*** Opening of Exercise inputs ***

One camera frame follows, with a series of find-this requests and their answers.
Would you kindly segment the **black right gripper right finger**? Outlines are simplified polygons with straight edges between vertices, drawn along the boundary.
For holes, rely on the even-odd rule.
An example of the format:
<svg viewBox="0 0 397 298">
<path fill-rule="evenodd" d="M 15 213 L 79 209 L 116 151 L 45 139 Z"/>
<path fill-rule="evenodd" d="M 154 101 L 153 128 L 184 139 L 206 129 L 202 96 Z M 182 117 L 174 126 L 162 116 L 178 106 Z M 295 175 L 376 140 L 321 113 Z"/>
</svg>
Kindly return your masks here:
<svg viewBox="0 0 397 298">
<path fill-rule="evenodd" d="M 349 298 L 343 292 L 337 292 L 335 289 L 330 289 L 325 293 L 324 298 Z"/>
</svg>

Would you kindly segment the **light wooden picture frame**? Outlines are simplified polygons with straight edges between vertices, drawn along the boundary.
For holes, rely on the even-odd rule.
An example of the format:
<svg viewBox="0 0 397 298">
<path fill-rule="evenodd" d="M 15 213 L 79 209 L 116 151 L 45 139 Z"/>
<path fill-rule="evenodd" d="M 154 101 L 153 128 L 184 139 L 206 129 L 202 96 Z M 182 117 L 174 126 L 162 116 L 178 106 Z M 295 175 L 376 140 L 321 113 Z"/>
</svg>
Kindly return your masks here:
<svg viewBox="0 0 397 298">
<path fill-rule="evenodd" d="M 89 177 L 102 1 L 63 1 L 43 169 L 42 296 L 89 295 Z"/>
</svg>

*** Close of Exercise inputs ***
*** Opening of Exercise inputs ***

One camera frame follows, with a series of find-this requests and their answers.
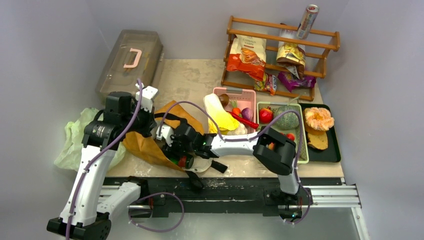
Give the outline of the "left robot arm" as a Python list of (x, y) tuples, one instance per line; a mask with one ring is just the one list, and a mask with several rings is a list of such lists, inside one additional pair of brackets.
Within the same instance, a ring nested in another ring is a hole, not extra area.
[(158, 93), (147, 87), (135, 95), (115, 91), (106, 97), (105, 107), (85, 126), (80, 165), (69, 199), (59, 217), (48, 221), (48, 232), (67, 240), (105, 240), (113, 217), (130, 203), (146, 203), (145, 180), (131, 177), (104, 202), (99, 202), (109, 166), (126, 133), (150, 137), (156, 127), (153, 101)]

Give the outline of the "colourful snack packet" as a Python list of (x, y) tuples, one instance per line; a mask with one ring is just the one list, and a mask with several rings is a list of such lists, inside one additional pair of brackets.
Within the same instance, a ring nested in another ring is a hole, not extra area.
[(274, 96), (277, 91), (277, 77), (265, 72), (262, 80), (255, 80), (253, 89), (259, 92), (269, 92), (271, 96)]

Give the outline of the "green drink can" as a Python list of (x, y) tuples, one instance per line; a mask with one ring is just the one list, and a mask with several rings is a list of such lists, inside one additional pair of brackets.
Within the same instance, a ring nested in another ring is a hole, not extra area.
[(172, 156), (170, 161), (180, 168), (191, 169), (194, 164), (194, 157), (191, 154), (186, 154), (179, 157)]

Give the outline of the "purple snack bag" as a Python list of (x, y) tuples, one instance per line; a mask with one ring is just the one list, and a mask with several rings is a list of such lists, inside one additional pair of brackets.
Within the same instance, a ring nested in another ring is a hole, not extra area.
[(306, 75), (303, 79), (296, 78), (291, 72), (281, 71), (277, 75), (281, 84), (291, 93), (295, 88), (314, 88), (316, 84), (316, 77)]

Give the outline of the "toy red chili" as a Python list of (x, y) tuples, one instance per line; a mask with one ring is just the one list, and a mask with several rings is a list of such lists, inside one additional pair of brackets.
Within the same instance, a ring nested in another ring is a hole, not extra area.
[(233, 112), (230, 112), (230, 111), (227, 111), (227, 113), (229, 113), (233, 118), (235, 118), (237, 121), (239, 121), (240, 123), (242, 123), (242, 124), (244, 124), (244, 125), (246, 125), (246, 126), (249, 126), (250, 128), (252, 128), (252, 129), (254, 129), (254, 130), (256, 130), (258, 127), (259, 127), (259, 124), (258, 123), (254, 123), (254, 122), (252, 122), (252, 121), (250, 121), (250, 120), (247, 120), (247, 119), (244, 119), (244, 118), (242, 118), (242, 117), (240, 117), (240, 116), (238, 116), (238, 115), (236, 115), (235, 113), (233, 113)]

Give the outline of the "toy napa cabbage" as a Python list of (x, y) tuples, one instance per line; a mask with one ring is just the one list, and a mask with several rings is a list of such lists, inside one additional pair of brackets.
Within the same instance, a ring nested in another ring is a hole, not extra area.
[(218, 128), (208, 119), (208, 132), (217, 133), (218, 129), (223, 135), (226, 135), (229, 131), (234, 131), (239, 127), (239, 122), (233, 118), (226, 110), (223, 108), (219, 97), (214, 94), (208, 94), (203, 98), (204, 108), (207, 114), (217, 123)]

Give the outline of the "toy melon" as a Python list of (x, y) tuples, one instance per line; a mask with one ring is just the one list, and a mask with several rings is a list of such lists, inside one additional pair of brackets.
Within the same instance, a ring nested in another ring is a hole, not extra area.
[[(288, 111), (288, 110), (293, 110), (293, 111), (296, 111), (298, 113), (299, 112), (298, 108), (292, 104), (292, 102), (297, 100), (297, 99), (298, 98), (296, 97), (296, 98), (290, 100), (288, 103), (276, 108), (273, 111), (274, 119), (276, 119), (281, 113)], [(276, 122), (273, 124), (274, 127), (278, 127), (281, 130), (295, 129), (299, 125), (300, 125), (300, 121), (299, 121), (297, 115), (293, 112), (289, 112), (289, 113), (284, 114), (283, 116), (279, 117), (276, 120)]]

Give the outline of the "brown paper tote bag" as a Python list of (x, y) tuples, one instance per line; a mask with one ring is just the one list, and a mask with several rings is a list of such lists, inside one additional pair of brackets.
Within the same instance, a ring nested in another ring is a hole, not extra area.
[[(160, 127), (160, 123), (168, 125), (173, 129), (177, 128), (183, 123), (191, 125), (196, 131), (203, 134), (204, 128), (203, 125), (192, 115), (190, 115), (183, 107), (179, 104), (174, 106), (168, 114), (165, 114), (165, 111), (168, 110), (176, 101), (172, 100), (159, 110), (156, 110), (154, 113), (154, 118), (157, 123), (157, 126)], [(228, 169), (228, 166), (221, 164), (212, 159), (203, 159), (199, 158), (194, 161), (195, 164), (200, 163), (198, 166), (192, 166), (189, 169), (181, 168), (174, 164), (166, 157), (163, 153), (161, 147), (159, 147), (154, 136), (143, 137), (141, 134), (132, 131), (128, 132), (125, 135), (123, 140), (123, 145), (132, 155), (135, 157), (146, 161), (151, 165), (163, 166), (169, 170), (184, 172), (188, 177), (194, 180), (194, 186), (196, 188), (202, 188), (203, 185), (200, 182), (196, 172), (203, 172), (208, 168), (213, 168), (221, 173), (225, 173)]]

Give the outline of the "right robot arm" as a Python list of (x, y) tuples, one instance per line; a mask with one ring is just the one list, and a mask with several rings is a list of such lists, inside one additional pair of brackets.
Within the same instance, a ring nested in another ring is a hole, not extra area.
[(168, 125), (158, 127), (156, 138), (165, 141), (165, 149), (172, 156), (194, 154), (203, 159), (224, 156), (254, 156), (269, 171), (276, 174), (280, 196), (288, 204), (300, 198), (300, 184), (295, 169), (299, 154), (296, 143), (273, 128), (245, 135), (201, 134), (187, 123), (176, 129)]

*** Close of Exercise inputs ***

#### [Exercise aim]
Extract, from the listing above, every line where the string "robot" occurs.

#### [Finished exercise]
Give the outline of the "left robot arm" as a Python list of (x, y) tuples, one instance per line; a mask with one ring is just the one list, and a mask with several rings is a list of such lists, inside one additional pair of brackets.
Give the outline of the "right robot arm" as a Python list of (x, y) tuples, one instance per line; a mask with one ring is just the one list, and a mask with several rings is a list of such lists, inside one additional pair of brackets.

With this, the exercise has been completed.